### Task objective
A verbatim copy of each record is required.

The records: Begin

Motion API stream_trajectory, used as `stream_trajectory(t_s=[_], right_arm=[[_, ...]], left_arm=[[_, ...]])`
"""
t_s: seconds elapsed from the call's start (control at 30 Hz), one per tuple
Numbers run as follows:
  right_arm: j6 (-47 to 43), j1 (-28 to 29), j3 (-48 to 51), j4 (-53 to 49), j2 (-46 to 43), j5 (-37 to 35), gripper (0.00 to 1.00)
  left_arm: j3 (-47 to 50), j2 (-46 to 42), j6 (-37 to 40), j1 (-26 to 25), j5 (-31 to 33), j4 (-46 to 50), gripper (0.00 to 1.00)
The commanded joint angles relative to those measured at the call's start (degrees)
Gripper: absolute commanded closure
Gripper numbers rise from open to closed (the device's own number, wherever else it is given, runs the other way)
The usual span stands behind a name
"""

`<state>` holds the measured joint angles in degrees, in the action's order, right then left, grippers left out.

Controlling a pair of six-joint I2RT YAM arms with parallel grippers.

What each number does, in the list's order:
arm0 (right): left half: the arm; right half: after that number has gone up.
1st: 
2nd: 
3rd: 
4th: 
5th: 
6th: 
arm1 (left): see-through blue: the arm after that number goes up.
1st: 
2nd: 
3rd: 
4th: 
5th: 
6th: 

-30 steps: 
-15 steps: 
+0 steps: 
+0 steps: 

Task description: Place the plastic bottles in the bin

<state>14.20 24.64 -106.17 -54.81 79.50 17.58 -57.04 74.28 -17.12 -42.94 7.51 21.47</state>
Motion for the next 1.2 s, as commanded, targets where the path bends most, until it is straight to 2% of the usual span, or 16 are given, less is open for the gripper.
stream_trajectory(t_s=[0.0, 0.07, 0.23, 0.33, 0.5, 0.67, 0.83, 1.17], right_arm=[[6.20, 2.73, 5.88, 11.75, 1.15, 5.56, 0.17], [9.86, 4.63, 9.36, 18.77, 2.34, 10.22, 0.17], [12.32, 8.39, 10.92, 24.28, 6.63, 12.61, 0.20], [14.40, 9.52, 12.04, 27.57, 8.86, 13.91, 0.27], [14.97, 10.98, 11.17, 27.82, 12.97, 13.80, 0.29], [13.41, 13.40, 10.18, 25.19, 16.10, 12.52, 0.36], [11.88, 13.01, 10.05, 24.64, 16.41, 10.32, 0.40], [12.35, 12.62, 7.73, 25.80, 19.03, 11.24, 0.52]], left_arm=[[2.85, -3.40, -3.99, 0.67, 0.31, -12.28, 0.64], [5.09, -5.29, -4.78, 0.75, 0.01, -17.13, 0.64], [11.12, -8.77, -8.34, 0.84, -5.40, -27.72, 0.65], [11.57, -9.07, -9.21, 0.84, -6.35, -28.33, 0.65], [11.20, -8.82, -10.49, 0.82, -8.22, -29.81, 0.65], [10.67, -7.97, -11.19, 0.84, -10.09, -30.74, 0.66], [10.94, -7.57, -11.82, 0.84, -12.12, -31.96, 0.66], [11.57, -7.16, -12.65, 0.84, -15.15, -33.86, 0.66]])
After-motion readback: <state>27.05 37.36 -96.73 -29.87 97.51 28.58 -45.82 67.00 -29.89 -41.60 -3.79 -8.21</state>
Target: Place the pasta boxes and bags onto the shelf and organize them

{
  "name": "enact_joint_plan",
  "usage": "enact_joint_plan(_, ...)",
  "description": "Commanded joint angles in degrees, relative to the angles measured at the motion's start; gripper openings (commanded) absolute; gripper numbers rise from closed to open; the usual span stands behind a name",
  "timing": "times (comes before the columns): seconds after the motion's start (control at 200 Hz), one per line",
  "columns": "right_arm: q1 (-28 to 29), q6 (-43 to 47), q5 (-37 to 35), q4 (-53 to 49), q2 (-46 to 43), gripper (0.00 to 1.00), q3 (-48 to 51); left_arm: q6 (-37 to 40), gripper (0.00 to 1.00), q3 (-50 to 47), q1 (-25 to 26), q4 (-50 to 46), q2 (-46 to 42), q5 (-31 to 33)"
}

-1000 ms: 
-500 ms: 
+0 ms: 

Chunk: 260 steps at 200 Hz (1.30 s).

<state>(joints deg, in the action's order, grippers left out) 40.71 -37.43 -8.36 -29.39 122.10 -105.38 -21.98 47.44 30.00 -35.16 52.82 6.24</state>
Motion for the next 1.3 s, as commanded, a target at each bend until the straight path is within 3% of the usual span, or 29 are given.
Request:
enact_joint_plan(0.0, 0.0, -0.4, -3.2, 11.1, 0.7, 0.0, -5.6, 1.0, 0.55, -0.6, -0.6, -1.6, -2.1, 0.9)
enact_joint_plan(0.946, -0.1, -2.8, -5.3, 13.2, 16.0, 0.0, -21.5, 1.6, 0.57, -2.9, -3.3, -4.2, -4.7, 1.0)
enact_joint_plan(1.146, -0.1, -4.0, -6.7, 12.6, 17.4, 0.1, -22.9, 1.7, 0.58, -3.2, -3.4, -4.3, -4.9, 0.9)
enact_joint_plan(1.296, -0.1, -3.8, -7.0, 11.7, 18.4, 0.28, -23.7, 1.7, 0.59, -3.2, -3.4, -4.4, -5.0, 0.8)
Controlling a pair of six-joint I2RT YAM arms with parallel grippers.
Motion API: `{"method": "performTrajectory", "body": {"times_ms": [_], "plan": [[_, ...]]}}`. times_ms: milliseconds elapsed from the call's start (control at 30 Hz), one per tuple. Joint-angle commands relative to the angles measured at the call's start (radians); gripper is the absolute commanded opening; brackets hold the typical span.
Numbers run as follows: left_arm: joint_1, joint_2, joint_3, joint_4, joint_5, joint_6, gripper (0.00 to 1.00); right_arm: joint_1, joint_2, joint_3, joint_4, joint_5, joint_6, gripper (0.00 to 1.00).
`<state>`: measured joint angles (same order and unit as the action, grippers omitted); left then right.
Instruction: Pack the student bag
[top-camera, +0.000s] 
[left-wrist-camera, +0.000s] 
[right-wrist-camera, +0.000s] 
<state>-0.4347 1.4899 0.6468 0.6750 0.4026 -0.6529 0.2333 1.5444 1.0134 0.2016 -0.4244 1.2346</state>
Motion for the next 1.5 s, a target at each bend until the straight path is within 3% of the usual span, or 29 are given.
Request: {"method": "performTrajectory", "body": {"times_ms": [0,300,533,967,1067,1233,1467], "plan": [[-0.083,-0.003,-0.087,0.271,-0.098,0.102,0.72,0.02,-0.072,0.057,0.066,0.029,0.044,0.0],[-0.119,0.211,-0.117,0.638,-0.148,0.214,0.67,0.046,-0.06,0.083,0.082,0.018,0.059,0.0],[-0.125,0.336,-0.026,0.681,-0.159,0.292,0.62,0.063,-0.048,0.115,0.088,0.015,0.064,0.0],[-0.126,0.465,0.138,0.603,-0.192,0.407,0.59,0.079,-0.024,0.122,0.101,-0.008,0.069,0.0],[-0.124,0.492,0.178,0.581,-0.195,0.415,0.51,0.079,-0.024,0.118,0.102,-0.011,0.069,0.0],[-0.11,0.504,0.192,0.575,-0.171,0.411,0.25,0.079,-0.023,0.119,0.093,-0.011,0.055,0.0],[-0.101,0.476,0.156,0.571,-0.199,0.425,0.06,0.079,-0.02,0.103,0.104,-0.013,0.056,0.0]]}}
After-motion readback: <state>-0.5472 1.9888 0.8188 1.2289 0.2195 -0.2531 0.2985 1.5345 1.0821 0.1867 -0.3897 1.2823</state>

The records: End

### Response for this exercise
Motion API stream_trajectory, used as `stream_trajectory(t_s=[_], right_arm=[[_, ...]], left_arm=[[_, ...]])`
"""
t_s: seconds elapsed from the call's start (control at 30 Hz), one per tuple
Numbers run as follows:
  right_arm: j6 (-47 to 43), j1 (-28 to 29), j3 (-48 to 51), j4 (-53 to 49), j2 (-46 to 43), j5 (-37 to 35), gripper (0.00 to 1.00)
  left_arm: j3 (-47 to 50), j2 (-46 to 42), j6 (-37 to 40), j1 (-26 to 25), j5 (-31 to 33), j4 (-46 to 50), gripper (0.00 to 1.00)
The commanded joint angles relative to those measured at the call's start (degrees)
Gripper: absolute commanded closure
Gripper numbers rise from open to closed (the device's own number, wherever else it is given, runs the other way)
The usual span stands behind a name
"""

`<state>` holds the measured joint angles in degrees, in the action's order, right then left, grippers left out.

Controlling a pair of six-joint I2RT YAM arms with parallel grippers.

What each number does, in the list's order:
arm0 (right): left half: the arm; right half: after that number has gone up.
1st: 
2nd: 
3rd: 
4th: 
5th: 
6th: 
arm1 (left): see-through blue: the arm after that number goes up.
1st: 
2nd: 
3rd: 
4th: 
5th: 
6th: 

-30 steps: 
-15 steps: 
+0 steps: 
+0 steps: 

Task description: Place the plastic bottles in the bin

<state>14.20 24.64 -106.17 -54.81 79.50 17.58 -57.04 74.28 -17.12 -42.94 7.51 21.47</state>
Motion for the next 1.2 s, as commanded, targets where the path bends most, until it is straight to 2% of the usual span, or 16 are given, less is open for the gripper.
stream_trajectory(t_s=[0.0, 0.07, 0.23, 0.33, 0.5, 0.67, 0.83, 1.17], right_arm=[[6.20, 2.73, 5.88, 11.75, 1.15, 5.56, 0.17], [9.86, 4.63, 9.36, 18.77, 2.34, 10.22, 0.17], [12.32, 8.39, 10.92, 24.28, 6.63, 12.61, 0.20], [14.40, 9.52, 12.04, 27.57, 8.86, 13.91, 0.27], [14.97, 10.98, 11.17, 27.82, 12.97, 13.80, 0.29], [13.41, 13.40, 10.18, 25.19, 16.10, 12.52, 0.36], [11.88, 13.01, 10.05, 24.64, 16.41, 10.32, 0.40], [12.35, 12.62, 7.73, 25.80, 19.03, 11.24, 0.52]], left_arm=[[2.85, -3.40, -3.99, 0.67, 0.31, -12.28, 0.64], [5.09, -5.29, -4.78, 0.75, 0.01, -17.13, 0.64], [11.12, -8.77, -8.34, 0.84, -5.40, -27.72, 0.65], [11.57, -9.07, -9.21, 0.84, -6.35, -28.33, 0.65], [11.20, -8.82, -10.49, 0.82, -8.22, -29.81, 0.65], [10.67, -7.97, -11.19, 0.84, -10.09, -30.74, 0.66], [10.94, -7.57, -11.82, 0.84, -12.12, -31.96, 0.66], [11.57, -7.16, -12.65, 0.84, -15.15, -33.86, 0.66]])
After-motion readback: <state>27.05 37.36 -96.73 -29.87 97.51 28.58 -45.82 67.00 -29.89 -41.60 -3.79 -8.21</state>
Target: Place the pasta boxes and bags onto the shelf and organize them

{
  "name": "enact_joint_plan",
  "usage": "enact_joint_plan(_, ...)",
  "description": "Commanded joint angles in degrees, relative to the angles measured at the motion's start; gripper openings (commanded) absolute; gripper numbers rise from closed to open; the usual span stands behind a name",
  "timing": "times (comes before the columns): seconds after the motion's start (control at 200 Hz), one per line",
  "columns": "right_arm: q1 (-28 to 29), q6 (-43 to 47), q5 (-37 to 35), q4 (-53 to 49), q2 (-46 to 43), gripper (0.00 to 1.00), q3 (-48 to 51); left_arm: q6 (-37 to 40), gripper (0.00 to 1.00), q3 (-50 to 47), q1 (-25 to 26), q4 (-50 to 46), q2 (-46 to 42), q5 (-31 to 33)"
}

-1000 ms: 
-500 ms: 
+0 ms: 

Chunk: 260 steps at 200 Hz (1.30 s).

<state>(joints deg, in the action's order, grippers left out) 40.71 -37.43 -8.36 -29.39 122.10 -105.38 -21.98 47.44 30.00 -35.16 52.82 6.24</state>
Motion for the next 1.3 s, as commanded, a target at each bend until the straight path is within 3% of the usual span, or 29 are given.
Request:
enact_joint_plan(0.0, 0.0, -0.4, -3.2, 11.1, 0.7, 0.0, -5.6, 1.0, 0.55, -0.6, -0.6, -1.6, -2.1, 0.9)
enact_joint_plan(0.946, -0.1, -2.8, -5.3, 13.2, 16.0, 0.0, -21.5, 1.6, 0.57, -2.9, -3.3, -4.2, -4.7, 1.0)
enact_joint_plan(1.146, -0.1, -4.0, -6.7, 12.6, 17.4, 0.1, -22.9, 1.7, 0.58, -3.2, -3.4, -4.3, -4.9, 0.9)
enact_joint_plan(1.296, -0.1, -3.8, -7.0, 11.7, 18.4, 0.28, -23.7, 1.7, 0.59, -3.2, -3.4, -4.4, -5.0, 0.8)
Controlling a pair of six-joint I2RT YAM arms with parallel grippers.
Motion API: `{"method": "performTrajectory", "body": {"times_ms": [_], "plan": [[_, ...]]}}`. times_ms: milliseconds elapsed from the call's start (control at 30 Hz), one per tuple. Joint-angle commands relative to the angles measured at the call's start (radians); gripper is the absolute commanded opening; brackets hold the typical span.
Numbers run as follows: left_arm: joint_1, joint_2, joint_3, joint_4, joint_5, joint_6, gripper (0.00 to 1.00); right_arm: joint_1, joint_2, joint_3, joint_4, joint_5, joint_6, gripper (0.00 to 1.00).
`<state>`: measured joint angles (same order and unit as the action, grippers omitted); left then right.
Instruction: Pack the student bag
[top-camera, +0.000s] 
[left-wrist-camera, +0.000s] 
[right-wrist-camera, +0.000s] 
<state>-0.4347 1.4899 0.6468 0.6750 0.4026 -0.6529 0.2333 1.5444 1.0134 0.2016 -0.4244 1.2346</state>
Motion for the next 1.5 s, a target at each bend until the straight path is within 3% of the usual span, or 29 are given.
Request: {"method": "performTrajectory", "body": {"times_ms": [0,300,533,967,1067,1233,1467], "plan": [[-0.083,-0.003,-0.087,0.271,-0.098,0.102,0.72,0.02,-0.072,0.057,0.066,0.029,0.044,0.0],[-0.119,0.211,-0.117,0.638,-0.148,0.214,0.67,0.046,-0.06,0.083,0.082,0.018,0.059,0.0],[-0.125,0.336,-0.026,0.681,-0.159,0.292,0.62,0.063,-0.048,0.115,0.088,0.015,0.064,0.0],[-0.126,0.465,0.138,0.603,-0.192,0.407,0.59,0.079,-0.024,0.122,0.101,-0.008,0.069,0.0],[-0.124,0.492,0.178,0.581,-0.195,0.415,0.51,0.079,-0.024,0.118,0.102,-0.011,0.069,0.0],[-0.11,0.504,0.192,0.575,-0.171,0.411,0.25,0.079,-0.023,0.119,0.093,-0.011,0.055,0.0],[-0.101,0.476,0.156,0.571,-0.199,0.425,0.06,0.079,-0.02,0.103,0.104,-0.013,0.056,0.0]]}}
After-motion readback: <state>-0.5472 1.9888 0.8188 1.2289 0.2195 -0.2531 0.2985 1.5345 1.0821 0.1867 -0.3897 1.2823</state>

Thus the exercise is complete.